Comedian Aziz Ansari has posted a subreddit asking for relationship and dating experiences. Ansari and NYU professor Eric Klinenberg are using the subreddit as part of their research for a new book on modern romance in the US and elsewhere.

Topics include "Has anyone done an arranged marriage? How did that go?," "Have you ever fallen in with love someone you weren't attracted to at first? How'd that happen?" and "Has anyone hired a consultant to help you put together an online dating profile or worked with a dating coach? How'd that go?"

Y"ou know when you text someone you're romantically interested in and you don't hear anything back and then you see them post a photo of a pizza on Instagram?" Ansari explained in a statement. "That's exactly what I want this book to deal with."

Business Insider wrote about the subreddit and the upcoming book.
posted by sweetkid (27 comments total) 14 users marked this as a favorite
 
RRRRRRRRRRRRRRRRRRRRRRRAAAAAAAAAAAAAAAAAAAAANDY!
posted by Renoroc at 6:15 PM on March 7, 2014 [1 favorite]


Good reddit threads get pillaged for articles all of the time. It's about time someone harnessed redditors to write a book for them.
posted by codswallop at 6:33 PM on March 7, 2014 [4 favorites]
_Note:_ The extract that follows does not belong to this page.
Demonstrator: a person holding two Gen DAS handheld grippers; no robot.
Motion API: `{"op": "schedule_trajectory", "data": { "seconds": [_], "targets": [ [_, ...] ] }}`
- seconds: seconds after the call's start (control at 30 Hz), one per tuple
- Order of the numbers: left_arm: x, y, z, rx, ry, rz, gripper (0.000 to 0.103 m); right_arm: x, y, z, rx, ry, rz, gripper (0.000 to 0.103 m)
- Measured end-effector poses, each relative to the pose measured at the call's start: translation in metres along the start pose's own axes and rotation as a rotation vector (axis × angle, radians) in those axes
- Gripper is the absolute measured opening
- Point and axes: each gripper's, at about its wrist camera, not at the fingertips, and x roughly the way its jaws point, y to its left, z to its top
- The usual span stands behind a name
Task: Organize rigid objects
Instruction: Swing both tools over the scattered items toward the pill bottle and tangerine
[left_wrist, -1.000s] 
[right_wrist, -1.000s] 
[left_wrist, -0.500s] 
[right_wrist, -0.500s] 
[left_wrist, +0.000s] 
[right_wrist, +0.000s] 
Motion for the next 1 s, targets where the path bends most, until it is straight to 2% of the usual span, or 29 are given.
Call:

I'm curious about Klinenberg's involvement. He's a legit dude -- I read Heat Wave in a qualitative research methods class in grad school, and it still sticks with me nearly ten years later. His last book was published by Penguin, and he's sort of edging into public intellectual territory (he was on Real Time a few weeks ago), so it'll be interesting to see if this changes his status at all.
posted by aaronetc at 6:43 PM on March 7, 2014 [1 favorite]




Oh, Jesus fuck.

I think Aziz is a super-funny dude, but about half of the material in Dangerously Delicious came across like it was written by a bunch of fedora-wearing forever-alones from reddit who really resent that women haven't fallen onto their dicks. I do not foresee this project going well.
posted by Parasite Unseen at 7:28 PM on March 7, 2014 [10 favorites]


about half of the material in Dangerously Delicious came across like it was written by a bunch of fedora-wearing forever-alones from reddit who really resent that women haven't fallen onto their dicks.

I... respectfully disagree. Whenever that kind of stuff comes up in his acts, it always seems very clearly on the side of mocking such fedora-wearers. At least that's how I hear it. And to the extent he does get exasperated with relationship failure, like the bit about text message conversations trailing off, it seems equally applicable to men or women and he just has experience from the straight-guy perspective.

I'm usually pretty sensitive to the "nice guy" / PUA / fedora-wearing BS - I totally haaaaaaaaaate it hateitsomuch - and I don't get that vibe from Aziz's comedy routines.
posted by Joey Buttafoucault at 7:34 PM on March 7, 2014 [4 favorites]


I really liked his most recent special. I think this idea has promise.
posted by jenfullmoon at 7:37 PM on March 7, 2014


I... respectfully disagree. Whenever that kind of stuff comes up in his acts, it always seems very clearly on the side of mocking such fedora-wearers.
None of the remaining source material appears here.